→ **TASK**: Lines before the one containing "target: power strip" are to be left out; reproduce that line and all the rest of the entries exactly.

=== Section Start ===

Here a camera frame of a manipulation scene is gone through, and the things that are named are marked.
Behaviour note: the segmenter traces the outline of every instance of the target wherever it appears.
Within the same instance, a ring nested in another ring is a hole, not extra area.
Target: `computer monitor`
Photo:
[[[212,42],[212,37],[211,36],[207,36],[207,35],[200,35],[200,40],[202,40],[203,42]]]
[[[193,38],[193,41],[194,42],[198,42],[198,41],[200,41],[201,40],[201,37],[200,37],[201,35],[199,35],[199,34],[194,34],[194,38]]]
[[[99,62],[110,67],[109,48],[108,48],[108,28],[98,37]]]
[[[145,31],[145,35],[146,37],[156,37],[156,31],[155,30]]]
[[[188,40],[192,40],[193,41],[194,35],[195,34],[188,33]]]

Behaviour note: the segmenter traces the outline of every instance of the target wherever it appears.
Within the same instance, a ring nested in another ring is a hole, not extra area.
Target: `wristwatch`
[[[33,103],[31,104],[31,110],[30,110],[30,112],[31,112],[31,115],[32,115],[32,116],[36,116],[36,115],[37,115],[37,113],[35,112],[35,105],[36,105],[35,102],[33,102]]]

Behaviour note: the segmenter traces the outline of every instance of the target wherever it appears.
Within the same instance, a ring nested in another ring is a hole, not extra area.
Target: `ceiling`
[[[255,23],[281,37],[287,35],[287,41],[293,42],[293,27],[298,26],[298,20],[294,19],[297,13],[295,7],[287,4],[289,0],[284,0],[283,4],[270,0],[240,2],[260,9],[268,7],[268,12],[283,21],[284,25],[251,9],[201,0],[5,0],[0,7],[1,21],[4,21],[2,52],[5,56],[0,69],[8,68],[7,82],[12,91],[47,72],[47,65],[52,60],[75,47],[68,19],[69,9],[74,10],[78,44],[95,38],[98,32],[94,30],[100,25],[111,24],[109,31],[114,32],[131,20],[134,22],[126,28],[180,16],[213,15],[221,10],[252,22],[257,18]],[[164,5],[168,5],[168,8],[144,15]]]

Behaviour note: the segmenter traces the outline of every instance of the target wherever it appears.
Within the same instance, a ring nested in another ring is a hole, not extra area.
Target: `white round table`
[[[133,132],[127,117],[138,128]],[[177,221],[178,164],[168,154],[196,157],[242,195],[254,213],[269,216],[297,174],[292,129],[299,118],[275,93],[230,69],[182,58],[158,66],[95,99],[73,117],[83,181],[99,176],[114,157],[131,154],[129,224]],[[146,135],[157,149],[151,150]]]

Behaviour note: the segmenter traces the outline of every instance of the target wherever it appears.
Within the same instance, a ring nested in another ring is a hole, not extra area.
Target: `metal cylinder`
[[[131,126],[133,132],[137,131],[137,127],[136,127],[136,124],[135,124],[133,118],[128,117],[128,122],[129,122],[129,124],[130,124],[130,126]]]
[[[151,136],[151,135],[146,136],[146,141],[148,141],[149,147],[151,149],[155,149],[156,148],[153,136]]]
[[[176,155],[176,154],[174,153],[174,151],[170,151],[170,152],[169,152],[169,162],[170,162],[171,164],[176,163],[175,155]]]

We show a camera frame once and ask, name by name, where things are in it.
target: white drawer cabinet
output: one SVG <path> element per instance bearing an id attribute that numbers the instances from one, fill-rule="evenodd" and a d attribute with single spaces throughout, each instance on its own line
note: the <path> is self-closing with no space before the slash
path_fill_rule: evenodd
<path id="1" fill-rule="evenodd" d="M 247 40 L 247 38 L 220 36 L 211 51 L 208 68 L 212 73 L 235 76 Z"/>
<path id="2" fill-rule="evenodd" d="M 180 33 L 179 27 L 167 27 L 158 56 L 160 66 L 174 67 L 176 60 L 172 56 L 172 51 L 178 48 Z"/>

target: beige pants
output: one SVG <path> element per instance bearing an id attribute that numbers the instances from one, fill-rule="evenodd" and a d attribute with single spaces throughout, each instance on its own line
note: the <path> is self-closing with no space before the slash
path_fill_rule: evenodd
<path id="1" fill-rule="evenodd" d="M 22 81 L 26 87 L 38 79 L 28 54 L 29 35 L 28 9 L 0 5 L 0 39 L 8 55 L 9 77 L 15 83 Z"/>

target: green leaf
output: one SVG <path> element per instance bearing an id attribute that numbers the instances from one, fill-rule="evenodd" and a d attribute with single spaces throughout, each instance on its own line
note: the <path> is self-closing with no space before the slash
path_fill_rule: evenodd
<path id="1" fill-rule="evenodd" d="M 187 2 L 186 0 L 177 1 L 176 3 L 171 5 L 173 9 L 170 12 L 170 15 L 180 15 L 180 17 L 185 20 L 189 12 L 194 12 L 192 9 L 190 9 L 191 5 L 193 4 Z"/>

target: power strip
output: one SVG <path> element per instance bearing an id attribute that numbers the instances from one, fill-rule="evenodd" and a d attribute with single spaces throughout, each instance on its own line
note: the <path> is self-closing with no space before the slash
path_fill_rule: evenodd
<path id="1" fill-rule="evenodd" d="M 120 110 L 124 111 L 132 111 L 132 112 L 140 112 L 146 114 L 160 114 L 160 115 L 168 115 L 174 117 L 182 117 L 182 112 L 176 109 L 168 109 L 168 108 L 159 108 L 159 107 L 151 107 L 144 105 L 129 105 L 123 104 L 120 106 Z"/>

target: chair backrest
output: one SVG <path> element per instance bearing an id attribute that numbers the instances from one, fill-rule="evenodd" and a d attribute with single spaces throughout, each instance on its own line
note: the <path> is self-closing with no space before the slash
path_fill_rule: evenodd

=== Section End ===

→ **RESPONSE BOX**:
target: power strip
output: one SVG <path> element per instance bearing an id attribute that numbers the instances from one, fill-rule="evenodd" and a d attribute with single spaces throughout, each instance on its own line
note: the <path> is self-closing with no space before the slash
path_fill_rule: evenodd
<path id="1" fill-rule="evenodd" d="M 120 110 L 124 111 L 132 111 L 132 112 L 140 112 L 146 114 L 160 114 L 160 115 L 168 115 L 174 117 L 182 117 L 182 112 L 176 109 L 168 109 L 168 108 L 159 108 L 159 107 L 151 107 L 144 105 L 129 105 L 123 104 L 120 106 Z"/>

target: chair backrest
output: one SVG <path> element per instance bearing an id attribute that numbers the instances from one, fill-rule="evenodd" and a d attribute with single spaces throughout, each instance on its own line
note: the <path> is self-closing with no space before the slash
path_fill_rule: evenodd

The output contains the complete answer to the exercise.